> **TASK**: Count the lines below that hold the string "closing". Give only that number.
(INFORMATION PROVIDED begins)
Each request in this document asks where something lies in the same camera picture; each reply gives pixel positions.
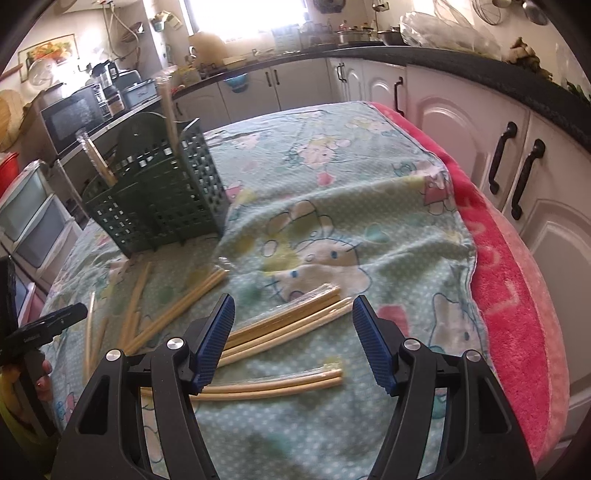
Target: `cabinet door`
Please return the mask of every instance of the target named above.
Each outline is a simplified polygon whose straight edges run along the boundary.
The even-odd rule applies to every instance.
[[[591,385],[591,155],[532,113],[522,165],[537,139],[544,143],[545,153],[532,163],[519,200],[521,218],[515,220],[511,207],[517,179],[503,213],[529,247],[548,286],[562,330],[574,394]],[[573,389],[574,382],[578,388]]]
[[[365,100],[363,97],[363,60],[343,59],[341,68],[346,83],[347,101]]]
[[[234,92],[226,82],[219,82],[232,122],[279,111],[279,101],[271,75],[270,69],[248,72],[247,87],[243,92]]]
[[[347,101],[346,83],[340,79],[340,66],[343,59],[326,59],[329,70],[330,89],[332,90],[332,101],[334,103]]]
[[[269,69],[281,110],[330,103],[330,80],[325,59],[292,61]]]
[[[217,84],[195,90],[174,101],[178,120],[189,121],[199,117],[204,132],[230,123],[226,106]]]
[[[398,85],[398,109],[406,112],[406,69],[388,63],[365,60],[363,62],[364,98],[395,109],[394,86]]]
[[[529,110],[465,79],[408,66],[407,118],[443,147],[499,210],[507,199],[521,156]],[[488,176],[509,122],[517,134],[505,142],[491,192]]]

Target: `silver screw head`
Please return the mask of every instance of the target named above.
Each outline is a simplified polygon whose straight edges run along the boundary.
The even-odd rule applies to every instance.
[[[476,350],[468,350],[466,352],[466,358],[470,362],[479,362],[482,356]]]
[[[115,360],[118,360],[120,357],[121,357],[121,351],[117,350],[117,349],[109,350],[107,352],[107,354],[105,355],[105,358],[109,362],[114,362]]]
[[[415,340],[414,338],[407,338],[404,341],[404,348],[406,350],[416,351],[421,348],[421,342]]]
[[[178,350],[184,345],[184,341],[182,338],[171,338],[168,342],[166,342],[166,346],[171,350]]]

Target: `kettle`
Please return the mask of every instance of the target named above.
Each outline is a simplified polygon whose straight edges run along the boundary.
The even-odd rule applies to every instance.
[[[113,85],[113,82],[119,78],[119,69],[114,61],[107,60],[95,65],[92,72],[90,72],[90,76],[98,79],[107,98],[117,93],[117,88]]]

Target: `plastic bag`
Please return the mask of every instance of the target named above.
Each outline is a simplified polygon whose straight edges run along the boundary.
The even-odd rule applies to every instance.
[[[400,33],[408,45],[465,51],[495,60],[501,59],[501,47],[490,34],[475,29],[446,0],[434,0],[433,4],[436,17],[410,12],[400,18]]]

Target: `blue gripper pad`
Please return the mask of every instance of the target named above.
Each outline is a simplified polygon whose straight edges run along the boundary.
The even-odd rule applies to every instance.
[[[212,382],[217,363],[234,325],[234,314],[234,299],[228,295],[197,350],[197,371],[193,378],[193,387],[198,392]]]
[[[353,325],[363,346],[376,383],[391,395],[396,387],[392,353],[374,322],[375,313],[364,297],[353,302]]]

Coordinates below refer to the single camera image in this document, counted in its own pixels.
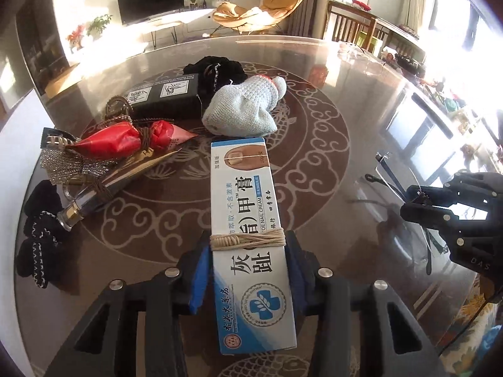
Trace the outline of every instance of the round table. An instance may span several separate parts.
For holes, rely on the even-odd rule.
[[[80,135],[99,119],[112,95],[181,74],[185,65],[209,55],[240,61],[250,75],[280,75],[287,81],[287,94],[273,111],[278,131],[266,138],[282,226],[294,230],[302,248],[334,273],[361,283],[386,280],[437,343],[475,274],[450,262],[448,254],[434,253],[428,276],[420,228],[400,218],[402,203],[389,188],[364,176],[377,175],[377,152],[389,152],[388,164],[406,188],[416,183],[414,175],[421,185],[441,186],[469,161],[460,150],[463,137],[455,133],[447,139],[411,100],[416,88],[374,57],[358,48],[347,52],[336,42],[290,36],[193,41],[132,57],[89,77],[52,99],[48,111],[57,128]],[[16,277],[19,324],[36,374],[47,368],[112,279],[150,279],[174,266],[201,230],[210,228],[212,136],[200,121],[178,124],[200,136],[72,230],[73,253],[60,284],[38,289],[31,278]],[[477,162],[477,168],[490,171],[481,160],[468,167],[477,171]],[[27,194],[44,178],[37,167]],[[220,355],[212,297],[198,316],[180,322],[191,377],[244,375],[265,363],[273,375],[306,374],[316,319],[303,323],[296,349],[254,356]],[[139,346],[142,339],[139,334]],[[143,375],[141,348],[137,356]]]

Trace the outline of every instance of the tan armchair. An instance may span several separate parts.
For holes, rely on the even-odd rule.
[[[263,0],[260,7],[253,7],[250,10],[226,1],[213,13],[213,19],[220,26],[212,32],[212,35],[222,27],[239,31],[240,34],[267,30],[288,17],[302,1]]]

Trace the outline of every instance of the tan cord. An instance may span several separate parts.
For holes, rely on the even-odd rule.
[[[95,176],[90,176],[91,185],[94,187],[97,196],[104,202],[109,202],[114,199],[114,195],[109,189],[101,182],[101,180]]]
[[[260,234],[215,234],[210,236],[212,251],[251,247],[281,247],[286,245],[283,228],[267,230]]]
[[[147,150],[150,147],[150,128],[136,128],[140,132],[141,150]]]

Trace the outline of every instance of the robotic hand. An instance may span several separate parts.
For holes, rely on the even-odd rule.
[[[503,175],[456,173],[443,188],[410,186],[401,217],[438,230],[449,246],[451,261],[480,273],[495,285],[488,299],[496,303],[503,291]],[[487,211],[485,220],[460,220],[449,209],[464,204]]]

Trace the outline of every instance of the black clamp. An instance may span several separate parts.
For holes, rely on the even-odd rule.
[[[436,351],[391,286],[385,281],[358,286],[320,267],[286,232],[285,254],[297,325],[318,316],[309,369],[312,377],[349,377],[351,312],[361,319],[360,375],[445,376]],[[147,377],[185,377],[187,369],[178,323],[195,314],[210,273],[209,233],[175,268],[150,281],[112,281],[71,332],[45,377],[133,377],[138,312],[145,315]]]

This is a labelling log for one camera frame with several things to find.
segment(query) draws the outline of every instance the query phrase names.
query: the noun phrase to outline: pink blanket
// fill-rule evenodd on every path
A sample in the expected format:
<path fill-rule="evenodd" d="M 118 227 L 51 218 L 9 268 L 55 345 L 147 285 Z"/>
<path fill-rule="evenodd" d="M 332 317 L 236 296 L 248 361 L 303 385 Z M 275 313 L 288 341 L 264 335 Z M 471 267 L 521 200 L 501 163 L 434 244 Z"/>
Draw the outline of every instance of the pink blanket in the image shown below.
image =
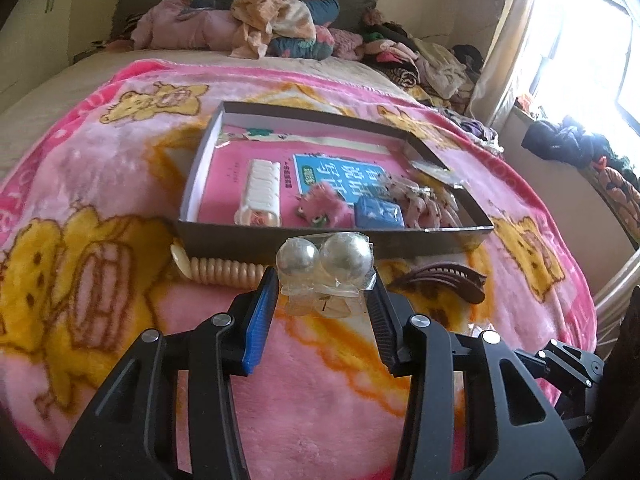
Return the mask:
<path fill-rule="evenodd" d="M 459 257 L 488 275 L 486 301 L 402 290 L 415 309 L 459 332 L 491 323 L 512 348 L 535 351 L 552 337 L 594 348 L 586 282 L 545 206 L 440 115 L 316 76 L 141 60 L 60 119 L 0 187 L 0 400 L 48 466 L 142 330 L 189 330 L 238 293 L 182 282 L 169 254 L 185 174 L 220 100 L 411 131 L 464 176 L 495 224 L 480 248 Z M 378 264 L 386 282 L 408 268 Z M 252 478 L 389 478 L 408 385 L 380 363 L 366 317 L 294 318 L 279 308 L 262 363 L 234 381 Z M 179 397 L 183 408 L 184 385 Z M 188 469 L 184 412 L 177 423 Z"/>

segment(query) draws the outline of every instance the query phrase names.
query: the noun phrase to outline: blue label
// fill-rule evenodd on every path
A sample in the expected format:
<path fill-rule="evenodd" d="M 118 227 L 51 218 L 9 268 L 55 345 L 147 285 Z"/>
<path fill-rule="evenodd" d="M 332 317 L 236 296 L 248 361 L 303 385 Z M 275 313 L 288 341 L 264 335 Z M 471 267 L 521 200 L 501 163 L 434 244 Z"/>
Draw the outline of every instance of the blue label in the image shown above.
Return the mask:
<path fill-rule="evenodd" d="M 378 181 L 378 175 L 385 170 L 375 164 L 313 155 L 294 155 L 293 161 L 300 194 L 321 180 L 327 181 L 351 205 L 361 196 L 379 196 L 386 191 Z"/>

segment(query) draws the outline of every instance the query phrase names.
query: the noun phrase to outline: blue box
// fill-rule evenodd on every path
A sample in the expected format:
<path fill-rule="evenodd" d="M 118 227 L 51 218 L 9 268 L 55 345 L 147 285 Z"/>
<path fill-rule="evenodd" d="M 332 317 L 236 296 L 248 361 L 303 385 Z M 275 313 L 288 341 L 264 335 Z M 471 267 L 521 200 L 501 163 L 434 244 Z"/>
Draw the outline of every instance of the blue box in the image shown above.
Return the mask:
<path fill-rule="evenodd" d="M 361 229 L 402 229 L 404 220 L 400 206 L 370 196 L 361 196 L 356 202 L 356 227 Z"/>

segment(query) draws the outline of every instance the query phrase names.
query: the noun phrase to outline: window
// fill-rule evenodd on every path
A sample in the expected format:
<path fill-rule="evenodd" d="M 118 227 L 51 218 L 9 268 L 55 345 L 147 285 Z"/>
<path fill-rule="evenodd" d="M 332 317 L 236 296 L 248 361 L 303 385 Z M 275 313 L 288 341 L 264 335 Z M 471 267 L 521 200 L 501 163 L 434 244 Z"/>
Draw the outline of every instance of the window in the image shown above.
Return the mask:
<path fill-rule="evenodd" d="M 640 167 L 640 28 L 623 0 L 536 0 L 530 92 L 550 120 L 573 116 Z"/>

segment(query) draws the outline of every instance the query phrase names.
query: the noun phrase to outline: pink plush toy
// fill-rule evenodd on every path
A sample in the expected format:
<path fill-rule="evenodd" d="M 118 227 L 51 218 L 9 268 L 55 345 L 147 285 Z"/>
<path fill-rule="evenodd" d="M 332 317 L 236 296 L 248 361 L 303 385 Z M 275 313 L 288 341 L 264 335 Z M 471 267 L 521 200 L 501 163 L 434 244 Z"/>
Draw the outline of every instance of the pink plush toy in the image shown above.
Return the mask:
<path fill-rule="evenodd" d="M 353 227 L 353 209 L 325 180 L 313 184 L 300 197 L 298 213 L 313 227 Z"/>

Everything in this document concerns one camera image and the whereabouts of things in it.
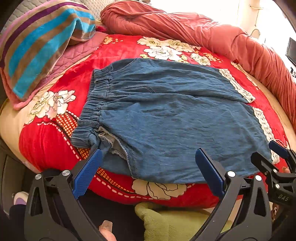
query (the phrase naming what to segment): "striped towel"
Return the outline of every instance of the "striped towel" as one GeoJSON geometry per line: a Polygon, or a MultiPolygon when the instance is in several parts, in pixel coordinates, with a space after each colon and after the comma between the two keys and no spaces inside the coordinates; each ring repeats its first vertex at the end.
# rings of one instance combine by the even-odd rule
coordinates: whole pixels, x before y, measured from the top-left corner
{"type": "Polygon", "coordinates": [[[5,91],[22,101],[51,72],[68,45],[89,40],[96,28],[86,6],[65,0],[46,2],[15,21],[0,39],[0,74],[5,91]]]}

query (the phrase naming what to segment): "blue gripper pad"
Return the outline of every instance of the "blue gripper pad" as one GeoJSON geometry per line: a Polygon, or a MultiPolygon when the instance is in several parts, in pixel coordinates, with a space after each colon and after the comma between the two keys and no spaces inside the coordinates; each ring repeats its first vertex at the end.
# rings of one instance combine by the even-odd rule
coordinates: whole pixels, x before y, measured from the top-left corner
{"type": "Polygon", "coordinates": [[[102,151],[97,149],[83,166],[77,177],[74,179],[73,195],[76,199],[84,195],[94,175],[103,160],[102,151]]]}
{"type": "Polygon", "coordinates": [[[198,165],[213,195],[223,198],[225,194],[224,178],[216,170],[214,161],[204,152],[202,148],[199,148],[196,151],[195,162],[198,165]]]}
{"type": "Polygon", "coordinates": [[[286,148],[282,147],[277,142],[270,141],[269,144],[268,144],[268,146],[269,146],[269,149],[273,150],[281,158],[284,158],[284,159],[288,159],[289,158],[288,150],[286,148]]]}

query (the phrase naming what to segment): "pink quilt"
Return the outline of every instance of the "pink quilt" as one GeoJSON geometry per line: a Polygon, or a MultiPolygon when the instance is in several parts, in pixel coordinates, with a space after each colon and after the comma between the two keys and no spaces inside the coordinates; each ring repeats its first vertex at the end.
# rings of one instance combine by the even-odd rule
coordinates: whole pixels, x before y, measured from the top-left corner
{"type": "Polygon", "coordinates": [[[239,27],[197,13],[166,13],[137,1],[119,1],[101,12],[108,32],[178,39],[203,46],[240,65],[278,99],[296,131],[296,86],[281,58],[239,27]]]}

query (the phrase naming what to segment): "floral blanket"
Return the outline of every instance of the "floral blanket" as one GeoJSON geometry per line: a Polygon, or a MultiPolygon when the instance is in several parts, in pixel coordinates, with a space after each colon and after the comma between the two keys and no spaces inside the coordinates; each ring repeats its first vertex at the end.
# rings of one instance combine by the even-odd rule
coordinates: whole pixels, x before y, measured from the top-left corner
{"type": "MultiPolygon", "coordinates": [[[[137,57],[225,69],[223,76],[235,90],[251,93],[246,98],[252,97],[249,105],[253,107],[267,141],[276,140],[288,146],[280,120],[265,95],[228,58],[178,40],[109,35],[87,60],[69,69],[36,103],[20,135],[19,148],[23,156],[40,171],[48,168],[71,169],[85,159],[89,150],[72,146],[70,137],[86,102],[93,69],[104,68],[123,58],[137,57]]],[[[284,160],[274,152],[270,155],[278,168],[285,165],[284,160]]],[[[166,206],[208,208],[218,201],[205,183],[152,183],[102,168],[98,169],[89,188],[104,198],[124,204],[151,201],[166,206]]]]}

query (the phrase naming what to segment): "metal bolt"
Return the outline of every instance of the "metal bolt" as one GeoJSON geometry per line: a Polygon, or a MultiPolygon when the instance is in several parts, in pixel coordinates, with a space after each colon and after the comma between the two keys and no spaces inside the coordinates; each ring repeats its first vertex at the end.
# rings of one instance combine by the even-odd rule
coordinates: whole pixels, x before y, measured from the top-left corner
{"type": "Polygon", "coordinates": [[[41,177],[42,177],[42,175],[39,173],[39,174],[37,174],[37,175],[35,176],[35,179],[36,179],[36,180],[39,180],[41,177]]]}
{"type": "Polygon", "coordinates": [[[255,176],[255,179],[256,179],[257,181],[262,181],[262,177],[260,177],[259,175],[256,175],[256,176],[255,176]]]}
{"type": "Polygon", "coordinates": [[[235,177],[235,172],[229,171],[229,172],[227,172],[227,175],[230,177],[235,177]]]}
{"type": "Polygon", "coordinates": [[[63,174],[63,176],[65,176],[65,177],[66,177],[66,176],[69,176],[70,171],[69,171],[69,170],[64,170],[62,174],[63,174]]]}

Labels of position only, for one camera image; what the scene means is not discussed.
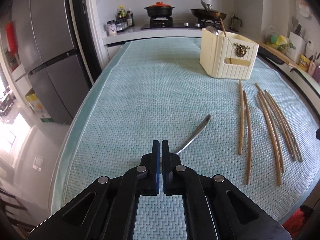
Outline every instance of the refrigerator door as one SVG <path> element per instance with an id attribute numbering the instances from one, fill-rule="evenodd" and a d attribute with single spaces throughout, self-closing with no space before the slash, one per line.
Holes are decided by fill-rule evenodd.
<path id="1" fill-rule="evenodd" d="M 72 117 L 52 85 L 47 71 L 42 69 L 28 78 L 33 90 L 51 118 L 57 123 L 71 124 Z"/>
<path id="2" fill-rule="evenodd" d="M 31 20 L 43 62 L 75 48 L 65 0 L 30 0 Z"/>
<path id="3" fill-rule="evenodd" d="M 25 71 L 29 72 L 43 63 L 33 36 L 30 0 L 12 1 L 12 21 L 18 54 Z"/>
<path id="4" fill-rule="evenodd" d="M 73 118 L 89 92 L 79 57 L 76 54 L 46 68 L 59 97 Z"/>

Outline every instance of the gray refrigerator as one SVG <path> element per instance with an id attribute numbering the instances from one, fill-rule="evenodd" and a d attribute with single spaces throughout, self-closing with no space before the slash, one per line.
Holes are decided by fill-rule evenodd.
<path id="1" fill-rule="evenodd" d="M 13 0 L 21 63 L 48 114 L 71 124 L 92 86 L 79 52 L 69 0 Z"/>

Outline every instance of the yellow and white box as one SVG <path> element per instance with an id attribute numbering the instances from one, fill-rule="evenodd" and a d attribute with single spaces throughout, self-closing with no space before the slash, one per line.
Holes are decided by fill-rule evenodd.
<path id="1" fill-rule="evenodd" d="M 202 29 L 200 64 L 209 76 L 247 80 L 256 61 L 259 45 L 235 33 L 219 35 Z"/>

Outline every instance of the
(INFORMATION PROVIDED ends)
> **WRITTEN REPLY**: 3